▶ **Problem to solve**
Where in the entries below does "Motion" appear? Copy every line that has it.

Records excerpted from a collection

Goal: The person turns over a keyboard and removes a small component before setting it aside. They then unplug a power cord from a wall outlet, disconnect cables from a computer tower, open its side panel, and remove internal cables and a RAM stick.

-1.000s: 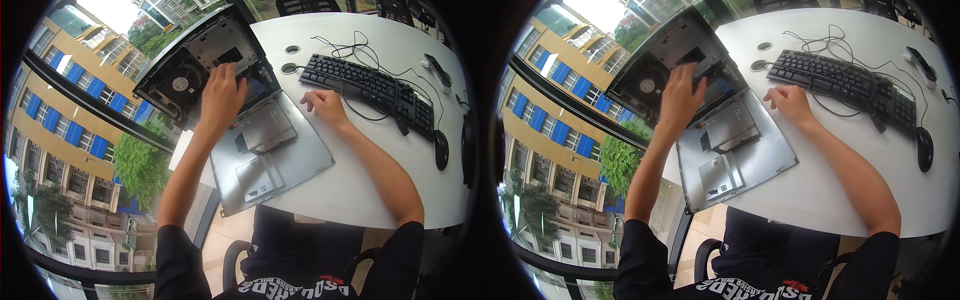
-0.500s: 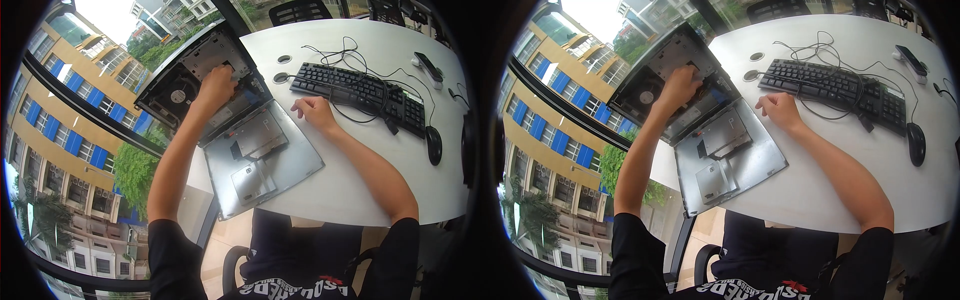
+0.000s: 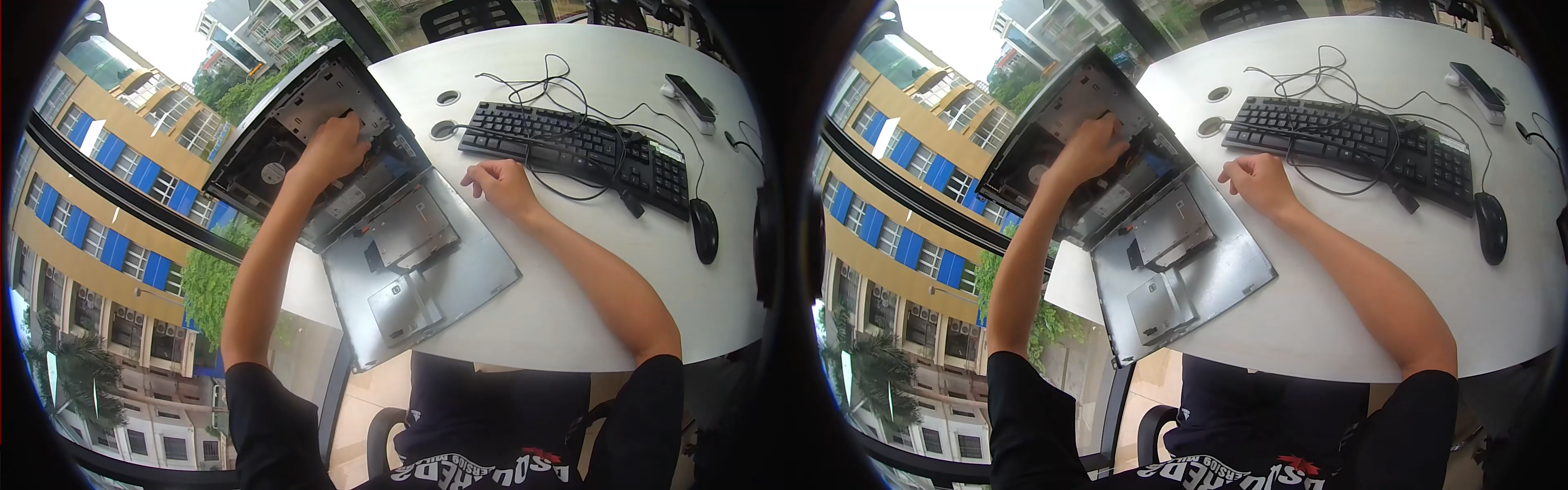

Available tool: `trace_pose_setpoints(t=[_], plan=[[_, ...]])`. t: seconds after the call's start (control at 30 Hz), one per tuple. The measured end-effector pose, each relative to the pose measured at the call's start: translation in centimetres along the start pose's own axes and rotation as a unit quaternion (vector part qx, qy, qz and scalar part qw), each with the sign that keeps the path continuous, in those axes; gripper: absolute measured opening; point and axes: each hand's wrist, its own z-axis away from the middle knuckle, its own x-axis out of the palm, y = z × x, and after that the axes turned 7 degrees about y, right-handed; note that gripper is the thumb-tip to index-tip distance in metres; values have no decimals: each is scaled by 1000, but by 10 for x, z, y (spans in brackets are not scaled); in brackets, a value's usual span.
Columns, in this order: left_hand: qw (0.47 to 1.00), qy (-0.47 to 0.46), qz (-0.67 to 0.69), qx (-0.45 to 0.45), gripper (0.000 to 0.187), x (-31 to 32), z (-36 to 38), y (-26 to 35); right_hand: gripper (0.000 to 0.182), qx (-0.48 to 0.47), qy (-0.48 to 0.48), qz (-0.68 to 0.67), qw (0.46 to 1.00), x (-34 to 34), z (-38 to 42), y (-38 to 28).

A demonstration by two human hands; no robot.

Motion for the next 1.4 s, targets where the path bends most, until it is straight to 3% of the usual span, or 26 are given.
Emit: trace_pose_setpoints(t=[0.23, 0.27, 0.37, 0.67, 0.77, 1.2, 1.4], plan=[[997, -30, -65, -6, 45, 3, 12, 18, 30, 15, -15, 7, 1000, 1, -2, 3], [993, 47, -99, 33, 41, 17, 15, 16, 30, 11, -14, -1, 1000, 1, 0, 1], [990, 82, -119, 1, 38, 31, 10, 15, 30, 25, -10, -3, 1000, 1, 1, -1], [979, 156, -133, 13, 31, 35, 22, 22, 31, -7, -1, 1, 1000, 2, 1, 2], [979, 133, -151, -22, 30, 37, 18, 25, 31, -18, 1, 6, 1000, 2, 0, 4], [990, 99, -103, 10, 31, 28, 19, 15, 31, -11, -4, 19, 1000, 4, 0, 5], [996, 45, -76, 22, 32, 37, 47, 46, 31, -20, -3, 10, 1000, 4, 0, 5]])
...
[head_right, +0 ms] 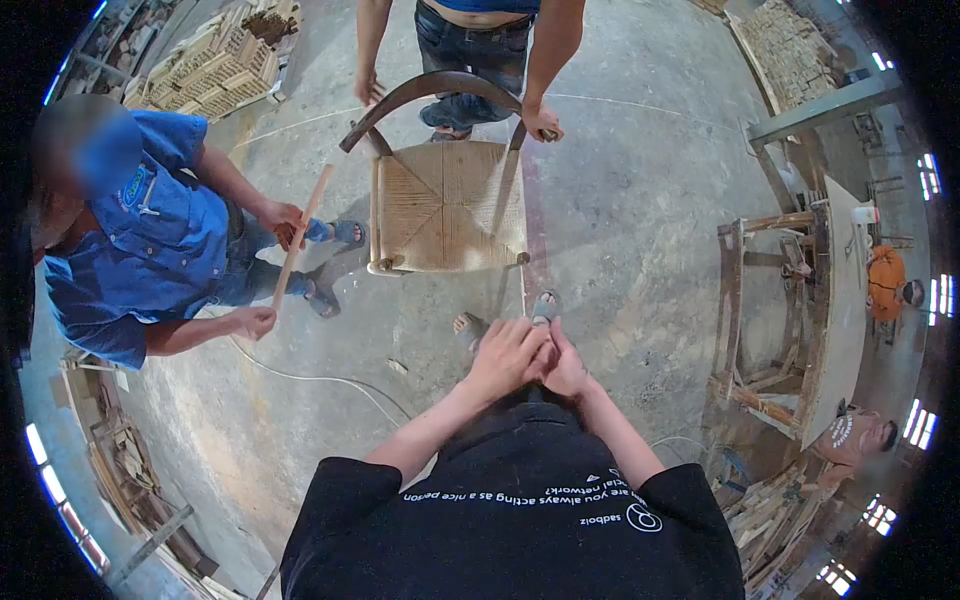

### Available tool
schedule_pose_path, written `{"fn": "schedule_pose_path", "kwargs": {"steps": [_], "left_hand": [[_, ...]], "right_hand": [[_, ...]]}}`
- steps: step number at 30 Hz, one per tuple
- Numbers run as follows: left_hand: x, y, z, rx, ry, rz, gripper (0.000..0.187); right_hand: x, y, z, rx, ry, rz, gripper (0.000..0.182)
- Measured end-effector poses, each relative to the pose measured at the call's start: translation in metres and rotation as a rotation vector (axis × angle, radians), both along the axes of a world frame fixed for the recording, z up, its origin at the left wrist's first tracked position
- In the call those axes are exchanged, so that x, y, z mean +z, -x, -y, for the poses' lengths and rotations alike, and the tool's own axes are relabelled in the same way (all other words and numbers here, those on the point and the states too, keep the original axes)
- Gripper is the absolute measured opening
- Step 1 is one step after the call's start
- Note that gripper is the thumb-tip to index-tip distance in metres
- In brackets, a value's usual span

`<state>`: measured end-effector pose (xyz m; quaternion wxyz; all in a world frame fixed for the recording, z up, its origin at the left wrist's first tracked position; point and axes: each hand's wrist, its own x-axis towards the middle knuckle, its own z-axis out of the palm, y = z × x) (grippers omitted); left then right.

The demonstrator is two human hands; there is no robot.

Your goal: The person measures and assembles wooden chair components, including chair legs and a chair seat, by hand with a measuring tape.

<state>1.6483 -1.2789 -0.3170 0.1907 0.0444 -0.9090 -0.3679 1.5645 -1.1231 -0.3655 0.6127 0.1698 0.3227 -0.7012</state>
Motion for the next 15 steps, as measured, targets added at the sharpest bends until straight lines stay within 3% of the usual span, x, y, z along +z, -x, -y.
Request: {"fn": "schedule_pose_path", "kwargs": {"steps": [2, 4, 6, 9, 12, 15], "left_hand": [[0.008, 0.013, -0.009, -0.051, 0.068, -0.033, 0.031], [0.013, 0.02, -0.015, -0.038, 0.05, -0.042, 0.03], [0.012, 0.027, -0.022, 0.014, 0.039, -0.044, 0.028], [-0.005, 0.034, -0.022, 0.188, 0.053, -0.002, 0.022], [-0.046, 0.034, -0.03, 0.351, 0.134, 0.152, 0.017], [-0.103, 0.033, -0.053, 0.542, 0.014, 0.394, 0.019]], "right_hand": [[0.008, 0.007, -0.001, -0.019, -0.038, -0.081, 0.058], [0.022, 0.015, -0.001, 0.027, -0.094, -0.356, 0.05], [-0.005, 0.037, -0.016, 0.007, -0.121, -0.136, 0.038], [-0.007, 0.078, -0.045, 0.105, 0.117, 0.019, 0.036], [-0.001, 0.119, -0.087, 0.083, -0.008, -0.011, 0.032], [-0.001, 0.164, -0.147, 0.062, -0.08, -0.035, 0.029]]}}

▶ **Solution for this exercise**
Motion for the next 1.4 s, targets where the path bends most, until it is straight to 3% of the usual span, or 26 are given.
Motion for the next 15 steps, as measured, targets added at the sharpest bends until straight lines stay within 3% of the usual span, x, y, z along +z, -x, -y.

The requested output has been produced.